_Exercise goal_:
Transcribe the listing verbatim, please, with images dropped.

_Supplied data_:

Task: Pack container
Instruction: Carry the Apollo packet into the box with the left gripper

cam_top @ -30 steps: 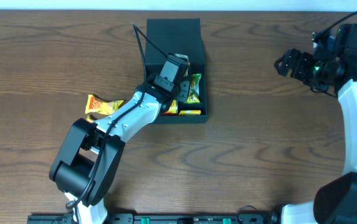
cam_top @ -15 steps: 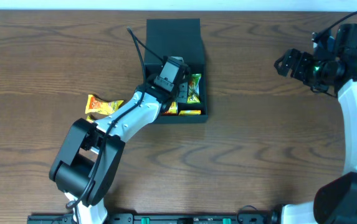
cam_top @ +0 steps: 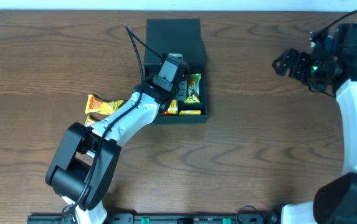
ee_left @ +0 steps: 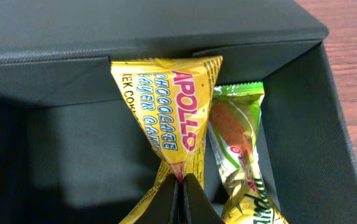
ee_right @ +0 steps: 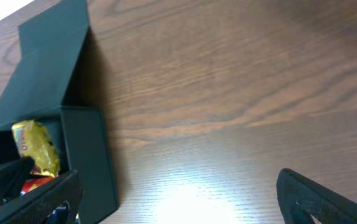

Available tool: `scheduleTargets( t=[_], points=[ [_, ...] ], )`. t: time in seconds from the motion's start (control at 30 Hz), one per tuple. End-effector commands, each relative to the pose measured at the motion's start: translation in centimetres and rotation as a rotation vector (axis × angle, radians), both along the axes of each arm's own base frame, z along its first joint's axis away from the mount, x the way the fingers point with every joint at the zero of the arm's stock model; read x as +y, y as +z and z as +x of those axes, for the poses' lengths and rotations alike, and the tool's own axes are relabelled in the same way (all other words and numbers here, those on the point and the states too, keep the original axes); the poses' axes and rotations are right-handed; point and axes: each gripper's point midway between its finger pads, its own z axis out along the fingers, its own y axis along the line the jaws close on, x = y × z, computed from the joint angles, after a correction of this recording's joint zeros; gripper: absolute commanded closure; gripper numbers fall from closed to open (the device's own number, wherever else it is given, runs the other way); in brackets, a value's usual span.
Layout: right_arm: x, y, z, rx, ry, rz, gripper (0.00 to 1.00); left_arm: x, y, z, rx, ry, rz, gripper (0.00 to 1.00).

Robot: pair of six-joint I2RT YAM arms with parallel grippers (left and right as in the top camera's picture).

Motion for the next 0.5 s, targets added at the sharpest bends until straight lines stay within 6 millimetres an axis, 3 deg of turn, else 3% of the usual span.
scheduleTargets(
  t=[0.0, 0.13, 0.47],
  points=[
    [1.7, 0.2, 0.3, -0.018, 0.058, 0.003, 0.01, 0.3, 1.0, 0.4, -0.038, -0.003, 0.015, 0.94],
    [3.0, 0.4, 0.6, -0.036, 0.092, 0.0, 0.01, 0.0, 0.0, 1.0, -0.04, -0.003, 0.005, 0.94],
    [3.7, 0.4, 0.7, -0.039, 0.106, -0.006, 0.01, 0.2, -0.7, 1.0, -0.027, 0.006, 0.009, 0.94]
  ],
)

_Task result_:
Task: Pack container
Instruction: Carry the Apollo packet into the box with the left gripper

cam_top @ -30 steps: 
cam_top @ -15 steps: 
cam_top @ +0 steps: 
ee_left @ +0 steps: 
ee_right @ +0 steps: 

Available tool: `scheduleTargets( t=[_], points=[ [_, ...] ], )`. t: time in seconds from the motion's start (control at 30 Hz), one per tuple. End-effector commands, each relative to the pose measured at the motion's start: translation in centimetres and rotation as a rotation vector (axis × angle, radians), both along the axes of each arm's own base frame, z along its first joint's axis away from the mount, x the way the fingers point with every joint at the zero of the arm's stock model; read x as +y, y as +z and z as +x of those axes, for the poses' lengths and rotations alike, and the tool's own axes are relabelled in the same way (all other words and numbers here, those on the point and the states too, keep the original axes); the poses' axes and rotations are right-handed; point and axes: each gripper's point midway between its finger pads, its own z axis out along the fingers, its own y axis along the line the jaws close on, x = y × z, computed from the joint angles, after a correction of this recording's joint zeros; gripper: absolute commanded closure; gripper numbers fall from closed to open (the device's own number, wherever else it is given, runs the other way); in brackets, a value's usual span.
Layout: right_arm: x, y, z, rx, ry, rz, gripper (0.00 to 1.00); left_arm: x, y, z, rx, ry, rz, gripper (0.00 to 1.00).

Robot: pair of six-joint I2RT YAM arms with parallel grippers (left and right as in the top camera's picture).

Motion for the next 0.5 s, targets added at the sharpest bends until straight lines stay within 6 millimetres an axis, 3 deg of turn, else 3% of the usual span.
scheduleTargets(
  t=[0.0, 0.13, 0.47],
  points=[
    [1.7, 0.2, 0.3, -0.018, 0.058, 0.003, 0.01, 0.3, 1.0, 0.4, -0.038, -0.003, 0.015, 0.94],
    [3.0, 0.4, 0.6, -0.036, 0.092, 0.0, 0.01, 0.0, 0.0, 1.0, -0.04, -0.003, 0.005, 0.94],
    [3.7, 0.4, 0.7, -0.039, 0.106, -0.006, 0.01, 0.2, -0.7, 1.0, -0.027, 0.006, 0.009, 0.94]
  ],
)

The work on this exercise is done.